> [Task goal]:
Wherever a line holds the word "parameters", copy that line from the data.

[Records from a collection]
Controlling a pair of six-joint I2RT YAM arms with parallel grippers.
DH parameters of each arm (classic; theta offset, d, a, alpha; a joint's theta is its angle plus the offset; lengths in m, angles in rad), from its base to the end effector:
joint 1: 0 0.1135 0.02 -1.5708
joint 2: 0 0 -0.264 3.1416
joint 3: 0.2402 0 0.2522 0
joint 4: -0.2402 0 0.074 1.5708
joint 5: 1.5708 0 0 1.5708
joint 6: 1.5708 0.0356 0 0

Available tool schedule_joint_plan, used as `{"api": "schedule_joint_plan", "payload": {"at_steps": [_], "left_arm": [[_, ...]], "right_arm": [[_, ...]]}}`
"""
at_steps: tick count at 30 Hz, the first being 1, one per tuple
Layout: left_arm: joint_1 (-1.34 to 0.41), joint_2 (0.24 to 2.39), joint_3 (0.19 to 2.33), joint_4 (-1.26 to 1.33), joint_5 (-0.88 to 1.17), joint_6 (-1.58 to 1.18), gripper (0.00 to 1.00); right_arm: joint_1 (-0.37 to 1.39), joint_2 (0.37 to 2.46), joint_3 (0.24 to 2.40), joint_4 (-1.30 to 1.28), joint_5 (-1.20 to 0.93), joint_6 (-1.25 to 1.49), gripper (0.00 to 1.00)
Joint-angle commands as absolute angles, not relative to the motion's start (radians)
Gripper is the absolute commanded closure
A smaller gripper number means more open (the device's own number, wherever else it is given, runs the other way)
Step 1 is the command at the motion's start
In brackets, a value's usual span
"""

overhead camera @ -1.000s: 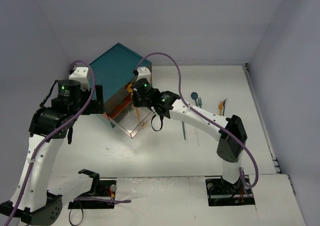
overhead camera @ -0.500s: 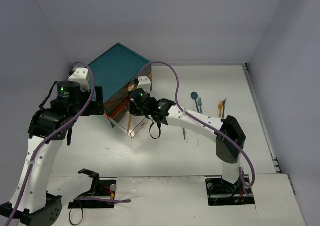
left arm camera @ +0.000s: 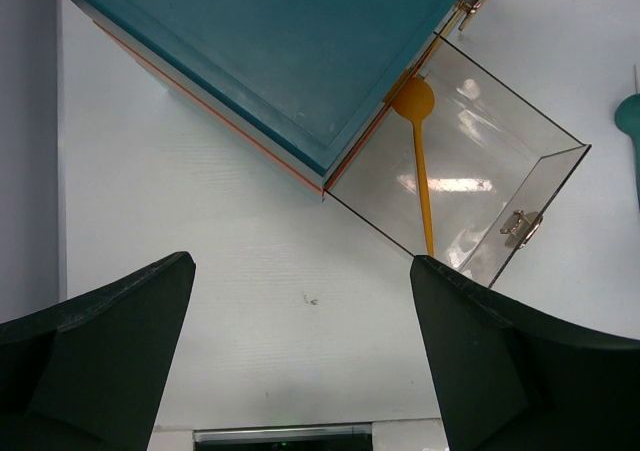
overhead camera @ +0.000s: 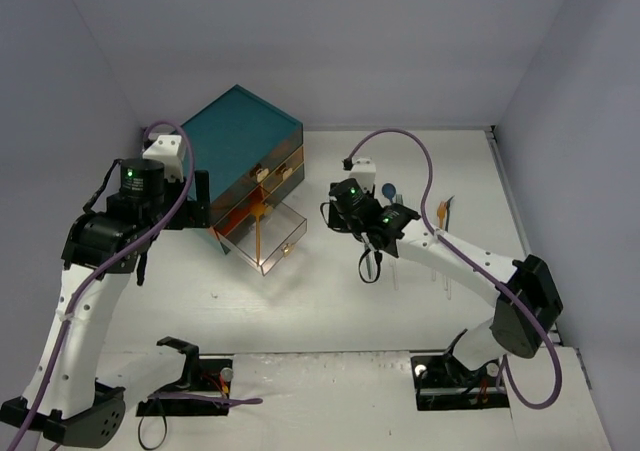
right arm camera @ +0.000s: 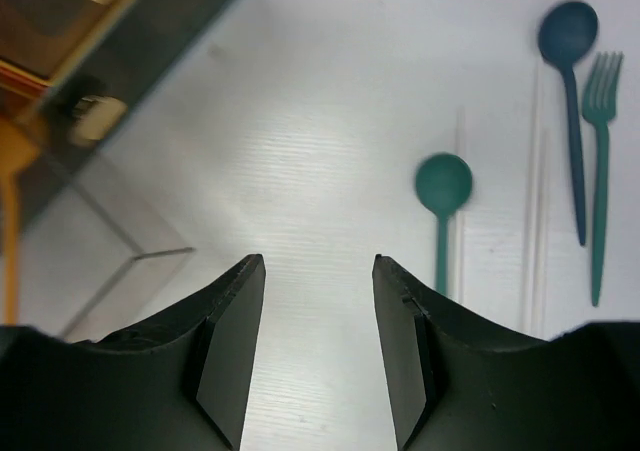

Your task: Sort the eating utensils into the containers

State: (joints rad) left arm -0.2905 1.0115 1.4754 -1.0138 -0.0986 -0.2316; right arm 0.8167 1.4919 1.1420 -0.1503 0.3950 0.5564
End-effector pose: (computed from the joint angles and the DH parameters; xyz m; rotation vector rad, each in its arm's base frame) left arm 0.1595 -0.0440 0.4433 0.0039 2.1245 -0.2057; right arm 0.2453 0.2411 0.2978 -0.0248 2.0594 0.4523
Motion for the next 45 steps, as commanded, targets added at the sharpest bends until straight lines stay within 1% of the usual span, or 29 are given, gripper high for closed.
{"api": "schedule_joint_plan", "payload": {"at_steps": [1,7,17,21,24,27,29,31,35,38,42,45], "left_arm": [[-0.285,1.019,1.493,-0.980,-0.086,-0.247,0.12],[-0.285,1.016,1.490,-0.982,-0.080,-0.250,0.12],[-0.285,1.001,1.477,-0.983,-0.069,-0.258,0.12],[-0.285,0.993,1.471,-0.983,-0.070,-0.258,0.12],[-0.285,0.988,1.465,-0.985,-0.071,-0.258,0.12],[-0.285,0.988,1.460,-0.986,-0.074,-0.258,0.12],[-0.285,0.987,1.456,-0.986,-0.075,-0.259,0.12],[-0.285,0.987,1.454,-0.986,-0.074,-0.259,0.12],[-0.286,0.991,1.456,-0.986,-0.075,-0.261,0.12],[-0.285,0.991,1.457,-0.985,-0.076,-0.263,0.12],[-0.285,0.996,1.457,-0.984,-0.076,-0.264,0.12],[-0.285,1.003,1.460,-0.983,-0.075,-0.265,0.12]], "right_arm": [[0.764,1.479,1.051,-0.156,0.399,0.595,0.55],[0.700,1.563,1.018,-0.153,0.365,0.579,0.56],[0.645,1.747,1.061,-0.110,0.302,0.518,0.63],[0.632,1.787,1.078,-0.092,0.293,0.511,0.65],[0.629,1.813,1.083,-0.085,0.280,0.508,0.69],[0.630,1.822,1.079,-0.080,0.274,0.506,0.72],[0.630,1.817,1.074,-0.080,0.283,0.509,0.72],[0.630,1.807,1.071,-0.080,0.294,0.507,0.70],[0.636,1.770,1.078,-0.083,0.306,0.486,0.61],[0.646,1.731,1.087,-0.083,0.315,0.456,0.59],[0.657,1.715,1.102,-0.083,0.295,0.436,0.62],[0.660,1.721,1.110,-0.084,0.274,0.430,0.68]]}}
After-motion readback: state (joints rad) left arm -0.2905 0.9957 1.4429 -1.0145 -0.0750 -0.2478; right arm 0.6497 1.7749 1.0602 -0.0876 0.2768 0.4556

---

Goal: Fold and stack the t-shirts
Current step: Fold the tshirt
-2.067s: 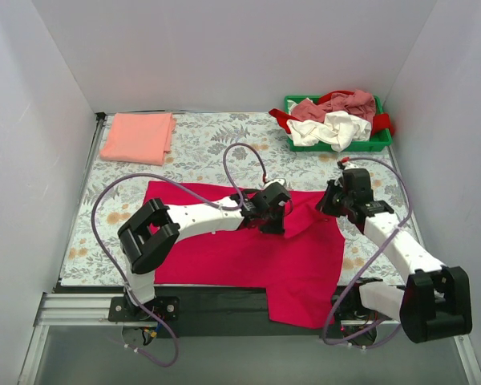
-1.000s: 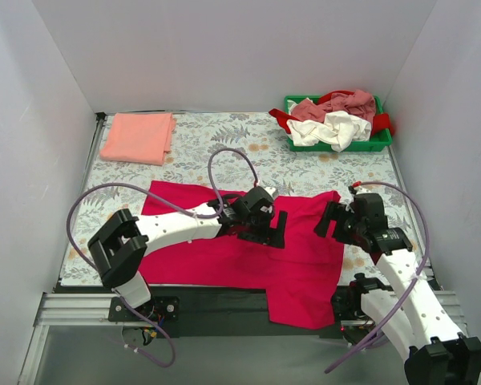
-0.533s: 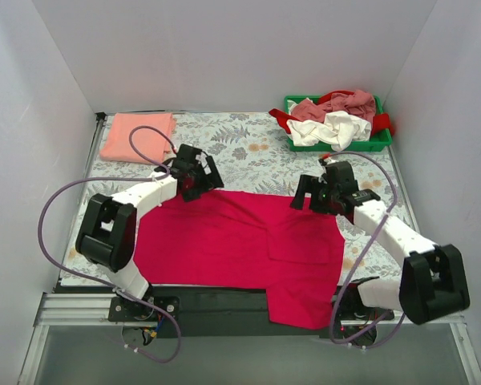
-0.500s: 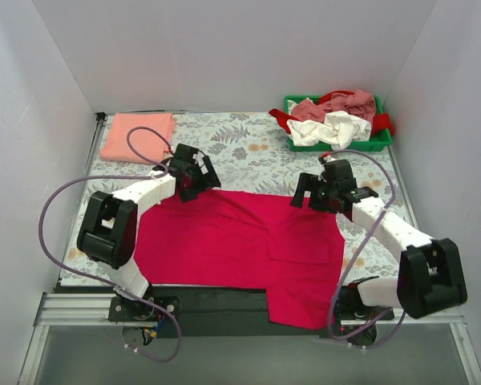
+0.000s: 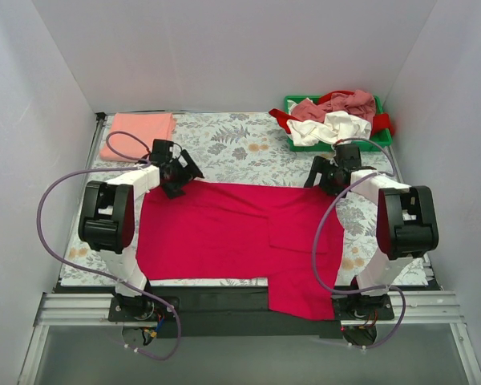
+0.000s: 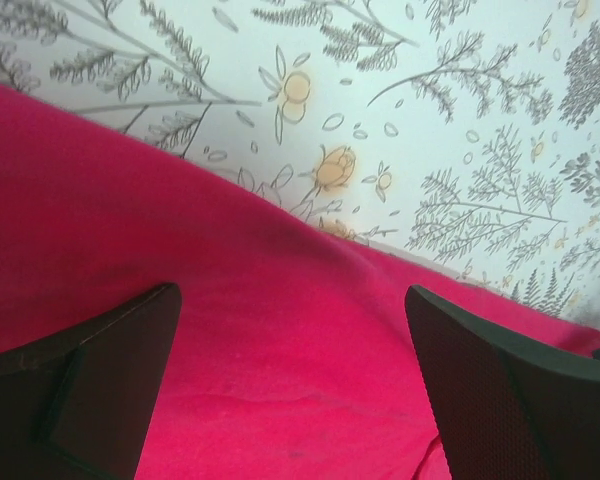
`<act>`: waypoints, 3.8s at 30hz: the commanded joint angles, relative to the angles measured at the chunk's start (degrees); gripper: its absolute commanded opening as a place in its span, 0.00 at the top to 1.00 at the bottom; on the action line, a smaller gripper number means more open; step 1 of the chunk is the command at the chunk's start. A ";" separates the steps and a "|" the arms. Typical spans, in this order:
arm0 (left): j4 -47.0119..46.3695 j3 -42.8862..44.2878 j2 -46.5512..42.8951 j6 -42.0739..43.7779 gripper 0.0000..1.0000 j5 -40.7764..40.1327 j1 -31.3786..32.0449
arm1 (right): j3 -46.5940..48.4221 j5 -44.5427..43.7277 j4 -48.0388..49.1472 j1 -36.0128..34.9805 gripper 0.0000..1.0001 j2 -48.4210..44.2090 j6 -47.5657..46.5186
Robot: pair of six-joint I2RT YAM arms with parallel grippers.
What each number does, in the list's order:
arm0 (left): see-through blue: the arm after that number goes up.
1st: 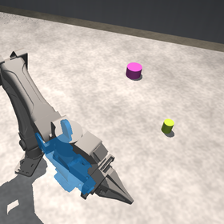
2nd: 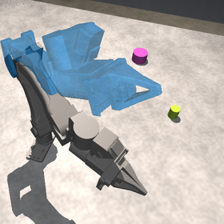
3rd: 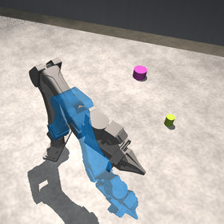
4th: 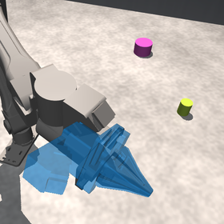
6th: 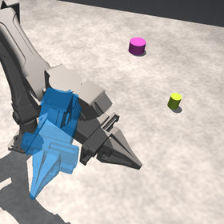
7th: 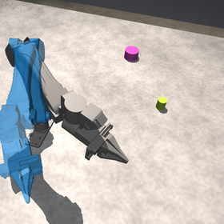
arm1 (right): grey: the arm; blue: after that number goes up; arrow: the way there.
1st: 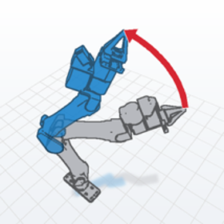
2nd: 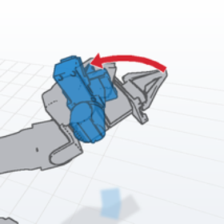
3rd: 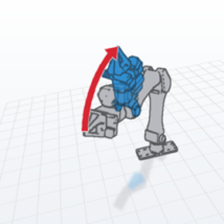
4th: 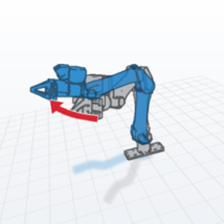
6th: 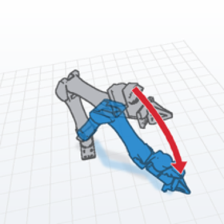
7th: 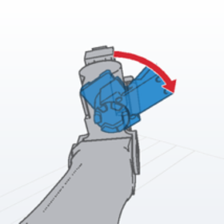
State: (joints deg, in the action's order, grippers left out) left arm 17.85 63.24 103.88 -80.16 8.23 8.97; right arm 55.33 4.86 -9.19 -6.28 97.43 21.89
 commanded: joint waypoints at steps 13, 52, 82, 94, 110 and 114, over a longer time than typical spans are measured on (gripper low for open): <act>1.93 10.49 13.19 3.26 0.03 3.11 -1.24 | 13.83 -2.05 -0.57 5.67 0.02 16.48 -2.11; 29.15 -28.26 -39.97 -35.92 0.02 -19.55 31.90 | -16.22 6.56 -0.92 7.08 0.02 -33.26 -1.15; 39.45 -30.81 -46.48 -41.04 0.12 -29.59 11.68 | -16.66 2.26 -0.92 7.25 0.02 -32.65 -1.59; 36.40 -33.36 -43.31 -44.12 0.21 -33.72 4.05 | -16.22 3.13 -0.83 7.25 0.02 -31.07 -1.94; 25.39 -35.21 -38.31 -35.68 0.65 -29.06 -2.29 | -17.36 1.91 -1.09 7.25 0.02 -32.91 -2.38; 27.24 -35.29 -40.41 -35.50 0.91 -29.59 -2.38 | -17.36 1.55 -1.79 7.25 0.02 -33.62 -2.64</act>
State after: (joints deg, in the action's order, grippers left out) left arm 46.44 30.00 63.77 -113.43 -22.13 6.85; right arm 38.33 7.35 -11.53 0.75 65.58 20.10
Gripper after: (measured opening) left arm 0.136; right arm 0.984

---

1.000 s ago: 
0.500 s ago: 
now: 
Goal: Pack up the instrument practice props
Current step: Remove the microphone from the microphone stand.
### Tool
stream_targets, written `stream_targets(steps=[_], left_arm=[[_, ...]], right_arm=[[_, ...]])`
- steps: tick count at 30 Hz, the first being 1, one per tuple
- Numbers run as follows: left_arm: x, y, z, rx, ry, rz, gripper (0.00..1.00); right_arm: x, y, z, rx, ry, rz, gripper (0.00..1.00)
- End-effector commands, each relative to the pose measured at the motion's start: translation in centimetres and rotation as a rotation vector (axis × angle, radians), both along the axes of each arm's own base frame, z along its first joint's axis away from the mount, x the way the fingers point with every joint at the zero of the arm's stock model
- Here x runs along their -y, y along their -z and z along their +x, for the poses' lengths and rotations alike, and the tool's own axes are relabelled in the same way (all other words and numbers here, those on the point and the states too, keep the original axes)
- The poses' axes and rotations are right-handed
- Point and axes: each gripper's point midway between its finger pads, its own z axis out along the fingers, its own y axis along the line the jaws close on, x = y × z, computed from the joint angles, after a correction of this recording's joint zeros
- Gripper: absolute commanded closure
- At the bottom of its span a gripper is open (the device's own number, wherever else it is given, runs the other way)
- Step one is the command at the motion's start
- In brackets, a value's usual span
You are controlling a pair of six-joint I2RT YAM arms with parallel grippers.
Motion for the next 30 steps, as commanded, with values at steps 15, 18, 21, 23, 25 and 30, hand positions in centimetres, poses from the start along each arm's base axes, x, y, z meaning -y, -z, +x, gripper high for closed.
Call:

> [Written response]:
DH parameters of each arm (classic; theta offset, d, a, alpha; a joint's theta is its angle plus the offset; lengths in m, angles in rad), from its base to the end effector:
End-effector pose: (computed from the joint angles and the DH parameters; xyz m; rotation vector rad, each in its arm's base frame) left arm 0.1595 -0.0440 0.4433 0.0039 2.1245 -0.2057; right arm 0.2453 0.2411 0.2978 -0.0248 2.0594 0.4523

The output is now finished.